[Start of Attachment]

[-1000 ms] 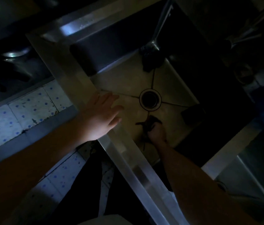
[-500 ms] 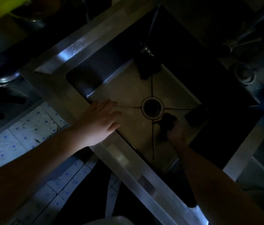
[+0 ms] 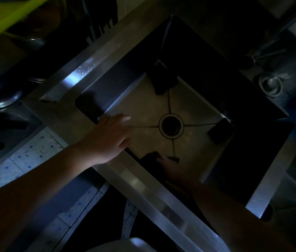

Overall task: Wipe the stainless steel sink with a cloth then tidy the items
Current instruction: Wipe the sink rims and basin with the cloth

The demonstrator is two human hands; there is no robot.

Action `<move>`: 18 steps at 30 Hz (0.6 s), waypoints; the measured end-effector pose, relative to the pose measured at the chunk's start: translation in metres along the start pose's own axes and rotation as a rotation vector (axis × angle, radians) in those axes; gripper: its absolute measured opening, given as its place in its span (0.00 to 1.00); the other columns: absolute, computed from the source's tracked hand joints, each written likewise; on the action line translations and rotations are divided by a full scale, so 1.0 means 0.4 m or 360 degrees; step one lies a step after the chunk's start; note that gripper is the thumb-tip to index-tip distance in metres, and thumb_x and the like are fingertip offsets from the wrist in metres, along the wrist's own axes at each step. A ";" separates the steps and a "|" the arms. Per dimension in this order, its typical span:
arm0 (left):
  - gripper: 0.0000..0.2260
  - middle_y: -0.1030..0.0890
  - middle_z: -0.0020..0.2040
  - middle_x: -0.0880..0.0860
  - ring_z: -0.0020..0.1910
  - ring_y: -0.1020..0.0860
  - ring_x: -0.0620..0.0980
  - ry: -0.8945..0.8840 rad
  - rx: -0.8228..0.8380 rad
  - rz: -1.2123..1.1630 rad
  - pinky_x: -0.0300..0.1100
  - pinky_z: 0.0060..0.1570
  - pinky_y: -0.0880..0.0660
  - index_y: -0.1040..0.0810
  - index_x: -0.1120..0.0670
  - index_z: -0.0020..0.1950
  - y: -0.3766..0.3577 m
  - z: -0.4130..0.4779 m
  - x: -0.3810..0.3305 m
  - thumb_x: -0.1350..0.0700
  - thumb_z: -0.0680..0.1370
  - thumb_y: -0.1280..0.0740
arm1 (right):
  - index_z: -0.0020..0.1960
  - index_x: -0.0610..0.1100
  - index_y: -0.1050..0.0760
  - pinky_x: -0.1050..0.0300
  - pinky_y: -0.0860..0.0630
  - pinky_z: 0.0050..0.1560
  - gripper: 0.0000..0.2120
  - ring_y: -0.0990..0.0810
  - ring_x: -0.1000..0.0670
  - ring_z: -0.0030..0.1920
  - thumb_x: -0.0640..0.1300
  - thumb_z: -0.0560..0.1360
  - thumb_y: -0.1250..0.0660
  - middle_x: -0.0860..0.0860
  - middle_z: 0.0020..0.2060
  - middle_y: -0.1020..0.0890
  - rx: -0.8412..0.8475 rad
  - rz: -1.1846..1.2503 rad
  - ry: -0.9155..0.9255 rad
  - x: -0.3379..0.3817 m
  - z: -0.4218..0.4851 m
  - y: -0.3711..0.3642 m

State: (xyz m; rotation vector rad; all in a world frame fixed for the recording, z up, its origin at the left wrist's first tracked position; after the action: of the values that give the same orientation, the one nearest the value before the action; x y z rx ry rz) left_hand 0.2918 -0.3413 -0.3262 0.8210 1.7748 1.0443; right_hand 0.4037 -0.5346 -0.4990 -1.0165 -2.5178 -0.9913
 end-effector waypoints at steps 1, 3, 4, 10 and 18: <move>0.16 0.35 0.71 0.56 0.71 0.38 0.56 0.0000 0.0024 -0.0006 0.56 0.67 0.38 0.28 0.51 0.63 0.004 0.001 0.005 0.48 0.78 0.41 | 0.71 0.45 0.35 0.51 0.28 0.65 0.21 0.27 0.43 0.65 0.40 0.79 0.41 0.44 0.69 0.32 0.0027 -0.0059 0.0014 -0.006 0.003 0.006; 0.16 0.35 0.71 0.56 0.71 0.37 0.56 -0.0003 0.0040 -0.0003 0.55 0.66 0.37 0.28 0.51 0.64 0.011 0.001 0.016 0.48 0.78 0.40 | 0.72 0.46 0.35 0.49 0.26 0.63 0.25 0.26 0.42 0.64 0.37 0.76 0.37 0.44 0.70 0.33 0.0023 -0.0116 -0.0042 -0.039 0.007 0.035; 0.16 0.34 0.70 0.57 0.70 0.36 0.57 0.0000 0.0020 -0.0009 0.55 0.65 0.37 0.27 0.51 0.64 0.016 0.000 0.022 0.49 0.78 0.39 | 0.71 0.46 0.34 0.50 0.26 0.63 0.25 0.26 0.42 0.64 0.36 0.75 0.36 0.44 0.69 0.33 -0.0036 -0.0125 -0.0071 -0.056 0.008 0.058; 0.13 0.28 0.65 0.60 0.64 0.30 0.61 0.0006 -0.0017 0.0060 0.57 0.59 0.32 0.24 0.55 0.59 0.051 -0.001 0.063 0.52 0.76 0.35 | 0.66 0.37 0.29 0.50 0.31 0.63 0.18 0.25 0.38 0.61 0.36 0.76 0.38 0.38 0.62 0.25 -0.0861 0.0329 -0.0769 -0.162 -0.007 0.183; 0.20 0.34 0.70 0.60 0.68 0.34 0.61 0.0099 -0.0112 0.0153 0.58 0.65 0.37 0.29 0.54 0.67 0.086 0.000 0.128 0.50 0.76 0.38 | 0.63 0.37 0.27 0.56 0.30 0.61 0.16 0.25 0.42 0.62 0.34 0.75 0.37 0.40 0.62 0.24 -0.0539 0.0488 -0.0551 -0.044 0.049 0.085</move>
State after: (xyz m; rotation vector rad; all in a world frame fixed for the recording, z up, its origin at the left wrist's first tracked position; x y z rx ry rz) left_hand 0.2756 -0.2832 -0.3137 0.8452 1.7547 1.2000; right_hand 0.4404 -0.5126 -0.5045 -1.7488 -2.3793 -1.2598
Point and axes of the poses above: each hand's wrist, its own z-axis towards the middle knuckle, its own y-axis out of the back of the hand, x = y × z, the point moved 6 cm from there along z, towards the middle knuckle
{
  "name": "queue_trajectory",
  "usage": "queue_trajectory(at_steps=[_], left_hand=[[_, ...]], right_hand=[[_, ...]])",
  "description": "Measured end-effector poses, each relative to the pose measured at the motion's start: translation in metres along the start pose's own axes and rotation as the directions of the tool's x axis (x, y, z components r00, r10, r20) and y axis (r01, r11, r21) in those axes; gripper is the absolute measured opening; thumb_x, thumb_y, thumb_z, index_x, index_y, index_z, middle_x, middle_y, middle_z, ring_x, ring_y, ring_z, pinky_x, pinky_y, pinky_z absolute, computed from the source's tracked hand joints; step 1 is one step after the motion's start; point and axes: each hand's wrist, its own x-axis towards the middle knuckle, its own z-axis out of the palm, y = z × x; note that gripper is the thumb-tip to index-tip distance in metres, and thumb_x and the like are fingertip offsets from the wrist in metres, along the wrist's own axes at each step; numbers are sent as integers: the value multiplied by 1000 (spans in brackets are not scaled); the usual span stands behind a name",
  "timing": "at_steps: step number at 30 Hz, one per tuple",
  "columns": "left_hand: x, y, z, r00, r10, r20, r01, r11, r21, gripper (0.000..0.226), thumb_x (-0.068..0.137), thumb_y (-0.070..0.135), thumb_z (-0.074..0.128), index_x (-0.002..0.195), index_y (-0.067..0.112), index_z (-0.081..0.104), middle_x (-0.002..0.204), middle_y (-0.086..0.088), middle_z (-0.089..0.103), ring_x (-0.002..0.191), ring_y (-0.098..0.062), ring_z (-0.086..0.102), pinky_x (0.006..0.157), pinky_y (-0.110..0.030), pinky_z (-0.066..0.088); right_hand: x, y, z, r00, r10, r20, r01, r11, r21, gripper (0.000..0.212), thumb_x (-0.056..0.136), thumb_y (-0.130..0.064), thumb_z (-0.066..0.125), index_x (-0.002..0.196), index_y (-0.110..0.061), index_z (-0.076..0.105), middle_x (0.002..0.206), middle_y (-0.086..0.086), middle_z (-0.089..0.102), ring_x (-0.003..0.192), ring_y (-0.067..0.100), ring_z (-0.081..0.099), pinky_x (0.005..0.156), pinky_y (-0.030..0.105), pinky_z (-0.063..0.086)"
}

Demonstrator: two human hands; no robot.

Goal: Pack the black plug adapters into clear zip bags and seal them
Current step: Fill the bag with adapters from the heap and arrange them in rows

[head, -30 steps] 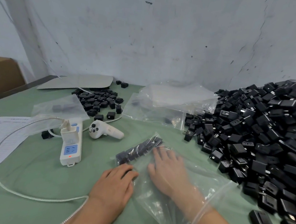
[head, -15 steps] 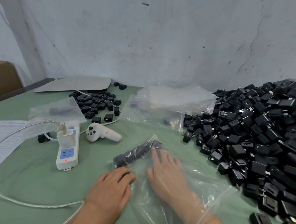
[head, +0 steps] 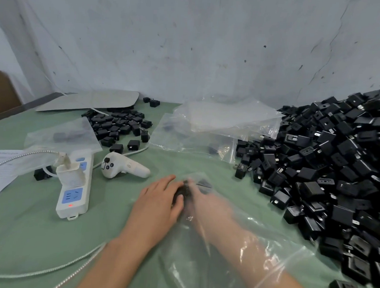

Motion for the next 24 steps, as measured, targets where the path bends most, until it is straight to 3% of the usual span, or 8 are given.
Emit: queue_trajectory(at_steps=[4,7,9,12,15,18,23,24], left_hand=[[-4,3,2,999,-32,-28,32,999,-13,25,100,37,47,123,34,57,124,14,60,106,-16,59,88,-29,41],[-9,4,1,999,-49,-20,49,999,0,27,102,37,45,125,34,57,124,14,60,105,-17,60,88,-30,41],[-13,4,1,998,-63,-11,63,998,-1,29,102,37,43,128,34,56,125,14,60,107,-15,59,88,-29,41],[-19,4,-1,998,-58,-8,58,998,10,30,103,37,41,129,34,56,124,13,60,108,-14,58,88,-29,41],[-25,1,-2,999,-53,-6,53,999,8,28,103,34,43,127,33,58,120,12,61,106,-15,59,88,-29,42],[-28,1,-3,998,-60,-14,59,998,-21,26,101,33,46,122,31,62,116,11,64,102,-16,61,86,-31,45],[-30,3,-4,999,-48,-7,48,999,-1,27,101,35,46,125,34,59,117,13,63,104,-15,60,86,-30,43],[-31,3,-4,999,-48,-5,48,999,4,27,101,35,46,125,35,59,118,14,63,105,-14,59,86,-29,43]], right_hand=[[-16,1,5,987,-9,-160,6,1000,-21,41,90,-18,55,127,-22,38,99,0,63,85,27,67,55,34,37],[-23,-1,6,971,-62,-229,35,992,-122,38,85,-19,63,112,-24,37,95,-6,62,82,21,66,51,32,25],[-25,-3,1,966,-33,-257,-14,983,-182,34,85,-27,68,107,-25,42,85,-4,64,67,22,66,43,31,13],[-28,-10,-7,962,25,-272,-99,959,-265,37,70,-37,79,94,-24,54,57,-4,58,40,20,56,44,27,-1],[-26,-16,-3,968,9,-250,-81,957,-278,34,84,-38,69,104,-23,44,61,-2,63,50,21,63,44,29,5],[-24,-19,-15,958,43,-285,-144,929,-342,37,66,-48,82,82,-24,58,42,-3,55,36,17,56,43,23,8],[-28,-13,-9,915,-13,-403,-70,979,-190,29,94,-50,60,90,-21,54,57,-2,58,50,21,63,45,27,27],[-28,-13,-11,932,-6,-361,-47,989,-138,31,99,-52,50,98,-22,52,66,-2,61,59,23,66,49,29,32]])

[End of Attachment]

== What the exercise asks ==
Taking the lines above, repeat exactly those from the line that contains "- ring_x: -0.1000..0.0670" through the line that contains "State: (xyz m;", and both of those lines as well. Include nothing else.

== Answer for this exercise ==
  - ring_x: -0.1000..0.0670
  - ring_z: -0.0030..0.1920
  - thumb_x: -0.0640..0.1300
  - thumb_z: -0.0560..0.1360
  - thumb_y: -0.1250..0.0660
  - middle_x: -0.0860..0.0860
  - middle_z: 0.0020..0.2060
  - middle_y: -0.1020..0.0890
  - rx: -0.8412..0.8475 rad
  - rz: -1.1846..1.2503 rad
  - ry: -0.9155..0.9255 rad
  - x: -0.3379..0.3817 m
  - z: -0.4218..0.4851 m
  - y: -0.3711..0.3642 m

State: (xyz m; rotation vector rad; all in a world frame fixed for the recording, z up, its origin at the left wrist's first tracked position; after the action: of the values that give the same orientation, the one nearest the value before the action; x y z rx ry rz) left_hand 0.2918 -0.3413 -0.3262 0.8210 1.7748 1.0443; right_hand 0.4037 -0.5346 -0.4990 -1.0165 -2.5178 -0.9913

Nothing more is needed to complete the output.